Dataset records section start

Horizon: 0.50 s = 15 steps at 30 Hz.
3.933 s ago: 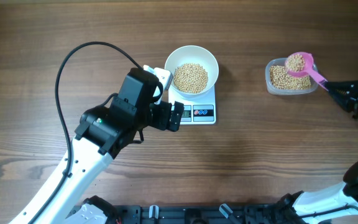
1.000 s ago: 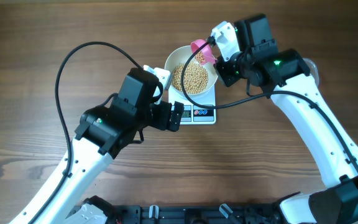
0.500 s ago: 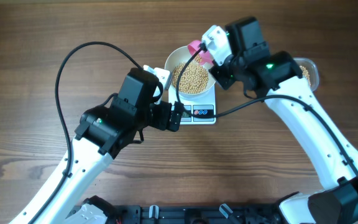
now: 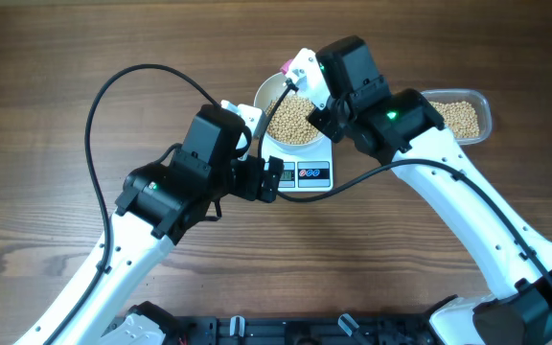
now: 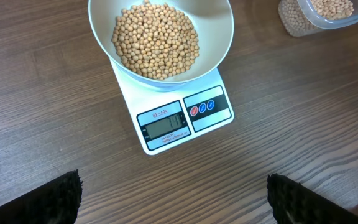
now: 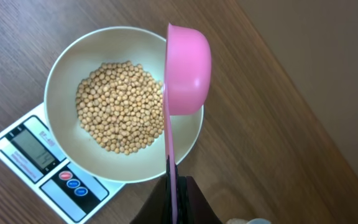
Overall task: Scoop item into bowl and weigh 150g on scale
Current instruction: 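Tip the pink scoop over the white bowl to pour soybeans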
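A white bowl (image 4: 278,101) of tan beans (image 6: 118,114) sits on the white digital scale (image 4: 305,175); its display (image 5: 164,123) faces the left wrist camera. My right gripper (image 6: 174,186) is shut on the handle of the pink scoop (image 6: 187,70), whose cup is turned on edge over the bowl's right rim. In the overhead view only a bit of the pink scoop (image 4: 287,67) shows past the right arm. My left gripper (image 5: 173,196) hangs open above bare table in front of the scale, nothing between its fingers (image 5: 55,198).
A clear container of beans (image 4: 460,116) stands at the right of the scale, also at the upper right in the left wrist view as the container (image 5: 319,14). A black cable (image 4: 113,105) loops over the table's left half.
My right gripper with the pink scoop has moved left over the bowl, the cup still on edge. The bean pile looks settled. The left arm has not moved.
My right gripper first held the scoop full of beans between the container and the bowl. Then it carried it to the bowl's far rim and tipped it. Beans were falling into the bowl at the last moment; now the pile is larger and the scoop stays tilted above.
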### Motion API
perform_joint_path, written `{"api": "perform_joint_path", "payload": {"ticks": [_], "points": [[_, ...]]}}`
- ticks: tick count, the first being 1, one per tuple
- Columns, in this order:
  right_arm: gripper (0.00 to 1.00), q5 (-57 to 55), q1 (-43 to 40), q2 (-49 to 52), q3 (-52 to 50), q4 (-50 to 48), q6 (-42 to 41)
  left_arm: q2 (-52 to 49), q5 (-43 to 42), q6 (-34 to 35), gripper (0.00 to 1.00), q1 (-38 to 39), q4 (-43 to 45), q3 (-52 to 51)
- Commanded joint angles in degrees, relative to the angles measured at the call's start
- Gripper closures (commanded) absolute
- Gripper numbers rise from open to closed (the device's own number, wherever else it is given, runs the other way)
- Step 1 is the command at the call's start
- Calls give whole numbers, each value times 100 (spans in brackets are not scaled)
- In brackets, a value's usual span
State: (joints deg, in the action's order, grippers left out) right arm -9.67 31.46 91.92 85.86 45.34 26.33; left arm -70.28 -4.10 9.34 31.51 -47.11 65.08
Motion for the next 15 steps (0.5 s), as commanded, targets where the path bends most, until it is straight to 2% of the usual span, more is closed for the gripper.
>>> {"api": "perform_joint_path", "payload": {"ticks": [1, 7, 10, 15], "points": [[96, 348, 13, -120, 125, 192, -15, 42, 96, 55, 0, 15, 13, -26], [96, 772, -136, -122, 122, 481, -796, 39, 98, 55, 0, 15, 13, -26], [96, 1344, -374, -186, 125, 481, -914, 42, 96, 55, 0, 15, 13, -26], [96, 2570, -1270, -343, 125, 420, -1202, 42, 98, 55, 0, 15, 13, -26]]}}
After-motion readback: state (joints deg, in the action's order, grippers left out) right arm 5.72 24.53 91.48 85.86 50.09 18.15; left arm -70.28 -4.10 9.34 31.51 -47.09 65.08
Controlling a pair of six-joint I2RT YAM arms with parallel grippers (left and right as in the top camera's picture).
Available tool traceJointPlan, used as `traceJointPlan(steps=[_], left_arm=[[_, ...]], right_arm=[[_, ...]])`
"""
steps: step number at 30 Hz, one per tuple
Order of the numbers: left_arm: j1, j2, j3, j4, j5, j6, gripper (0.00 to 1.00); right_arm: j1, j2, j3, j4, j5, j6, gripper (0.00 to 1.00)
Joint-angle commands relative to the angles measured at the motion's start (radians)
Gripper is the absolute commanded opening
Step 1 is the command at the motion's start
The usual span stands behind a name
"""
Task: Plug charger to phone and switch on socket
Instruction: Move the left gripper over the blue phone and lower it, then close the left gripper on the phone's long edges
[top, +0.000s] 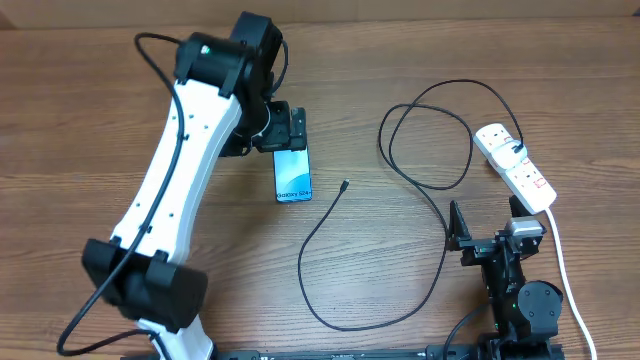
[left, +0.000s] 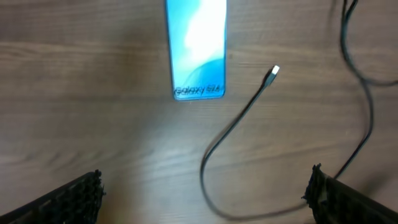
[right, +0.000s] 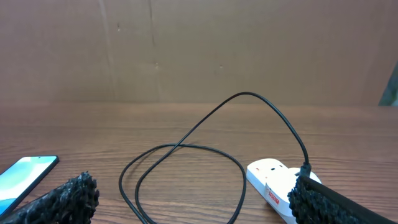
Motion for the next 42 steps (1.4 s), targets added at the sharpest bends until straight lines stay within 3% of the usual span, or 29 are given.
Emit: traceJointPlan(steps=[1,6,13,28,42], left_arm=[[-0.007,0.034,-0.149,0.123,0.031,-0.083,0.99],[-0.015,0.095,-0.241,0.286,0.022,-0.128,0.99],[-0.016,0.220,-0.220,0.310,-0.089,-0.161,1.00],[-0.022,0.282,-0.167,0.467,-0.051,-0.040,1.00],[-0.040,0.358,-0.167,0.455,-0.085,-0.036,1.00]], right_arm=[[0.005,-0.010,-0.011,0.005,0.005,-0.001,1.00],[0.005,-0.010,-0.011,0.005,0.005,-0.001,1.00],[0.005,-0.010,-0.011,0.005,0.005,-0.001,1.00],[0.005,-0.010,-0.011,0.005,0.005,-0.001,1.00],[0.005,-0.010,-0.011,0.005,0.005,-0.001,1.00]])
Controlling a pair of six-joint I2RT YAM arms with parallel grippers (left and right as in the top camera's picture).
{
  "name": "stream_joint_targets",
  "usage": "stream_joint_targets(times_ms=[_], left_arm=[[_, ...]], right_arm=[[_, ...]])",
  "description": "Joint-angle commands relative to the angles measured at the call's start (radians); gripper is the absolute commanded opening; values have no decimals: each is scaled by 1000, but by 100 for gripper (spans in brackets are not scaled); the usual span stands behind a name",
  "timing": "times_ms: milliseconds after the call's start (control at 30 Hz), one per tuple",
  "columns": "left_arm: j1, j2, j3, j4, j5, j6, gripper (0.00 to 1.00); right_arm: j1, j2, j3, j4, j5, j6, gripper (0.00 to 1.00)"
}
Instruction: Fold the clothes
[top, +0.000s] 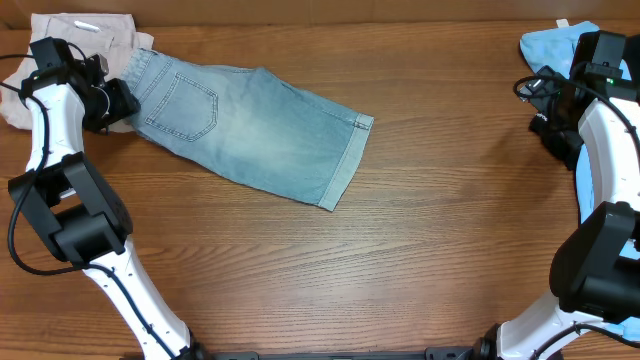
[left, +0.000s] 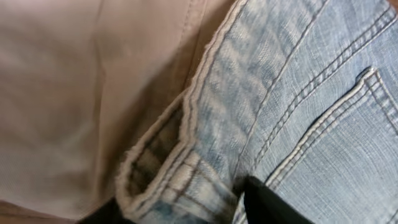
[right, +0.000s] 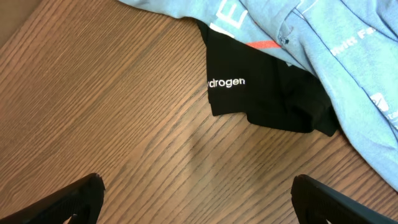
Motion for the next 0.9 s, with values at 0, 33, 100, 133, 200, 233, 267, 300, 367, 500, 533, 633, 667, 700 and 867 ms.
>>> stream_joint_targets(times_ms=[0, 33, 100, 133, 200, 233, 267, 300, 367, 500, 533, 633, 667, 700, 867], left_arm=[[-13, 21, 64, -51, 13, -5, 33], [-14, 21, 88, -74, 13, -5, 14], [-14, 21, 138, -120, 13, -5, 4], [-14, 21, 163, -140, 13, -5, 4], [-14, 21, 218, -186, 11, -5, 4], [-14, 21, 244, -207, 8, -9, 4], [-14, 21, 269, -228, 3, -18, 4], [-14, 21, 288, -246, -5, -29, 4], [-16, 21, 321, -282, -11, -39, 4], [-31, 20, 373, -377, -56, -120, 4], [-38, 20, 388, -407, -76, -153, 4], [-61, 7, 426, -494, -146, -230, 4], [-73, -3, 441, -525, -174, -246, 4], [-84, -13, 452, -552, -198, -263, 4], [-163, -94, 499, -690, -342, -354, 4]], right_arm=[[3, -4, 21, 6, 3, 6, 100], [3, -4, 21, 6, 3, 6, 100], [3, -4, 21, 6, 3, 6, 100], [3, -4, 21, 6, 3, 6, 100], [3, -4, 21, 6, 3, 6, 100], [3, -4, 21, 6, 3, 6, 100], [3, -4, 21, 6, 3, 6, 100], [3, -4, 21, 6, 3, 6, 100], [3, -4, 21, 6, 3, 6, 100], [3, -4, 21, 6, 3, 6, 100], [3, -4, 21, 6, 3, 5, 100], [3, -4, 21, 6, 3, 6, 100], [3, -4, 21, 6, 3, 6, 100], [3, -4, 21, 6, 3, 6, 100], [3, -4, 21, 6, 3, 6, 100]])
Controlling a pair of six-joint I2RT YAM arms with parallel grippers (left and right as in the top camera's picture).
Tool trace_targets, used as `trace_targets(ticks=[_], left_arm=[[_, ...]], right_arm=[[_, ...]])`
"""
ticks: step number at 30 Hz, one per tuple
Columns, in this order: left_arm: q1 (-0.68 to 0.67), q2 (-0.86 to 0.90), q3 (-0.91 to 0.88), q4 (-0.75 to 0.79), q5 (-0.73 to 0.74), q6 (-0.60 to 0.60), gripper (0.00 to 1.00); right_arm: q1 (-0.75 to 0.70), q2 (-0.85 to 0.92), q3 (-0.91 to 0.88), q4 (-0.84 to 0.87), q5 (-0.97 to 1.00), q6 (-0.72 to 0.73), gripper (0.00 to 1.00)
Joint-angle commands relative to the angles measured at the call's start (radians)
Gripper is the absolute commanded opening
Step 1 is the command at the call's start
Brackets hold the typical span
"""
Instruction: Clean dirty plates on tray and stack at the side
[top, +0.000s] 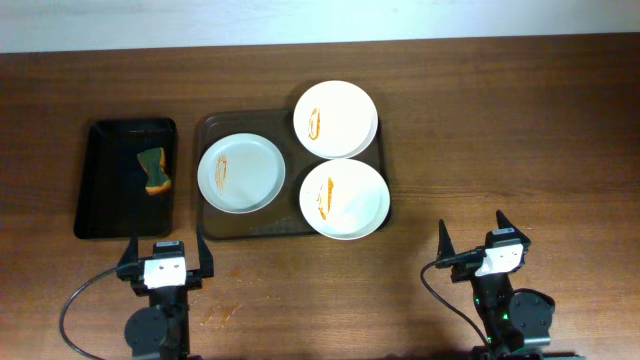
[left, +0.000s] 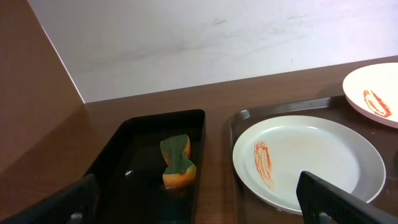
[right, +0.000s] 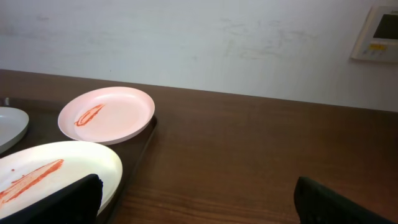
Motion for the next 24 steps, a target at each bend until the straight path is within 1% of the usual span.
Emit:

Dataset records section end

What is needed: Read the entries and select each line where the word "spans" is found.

Task output:
- Calls give whole numbers, each value times 100 (spans in brackets are not scaled)
  "description": "Joint-angle commands relative to the angles measured at the call's start (radians); gripper is the absolute commanded opening; values have no decimals: each is scaled by 1000, but by 100 for gripper (spans in brackets are not scaled); the usual span stands behind a name",

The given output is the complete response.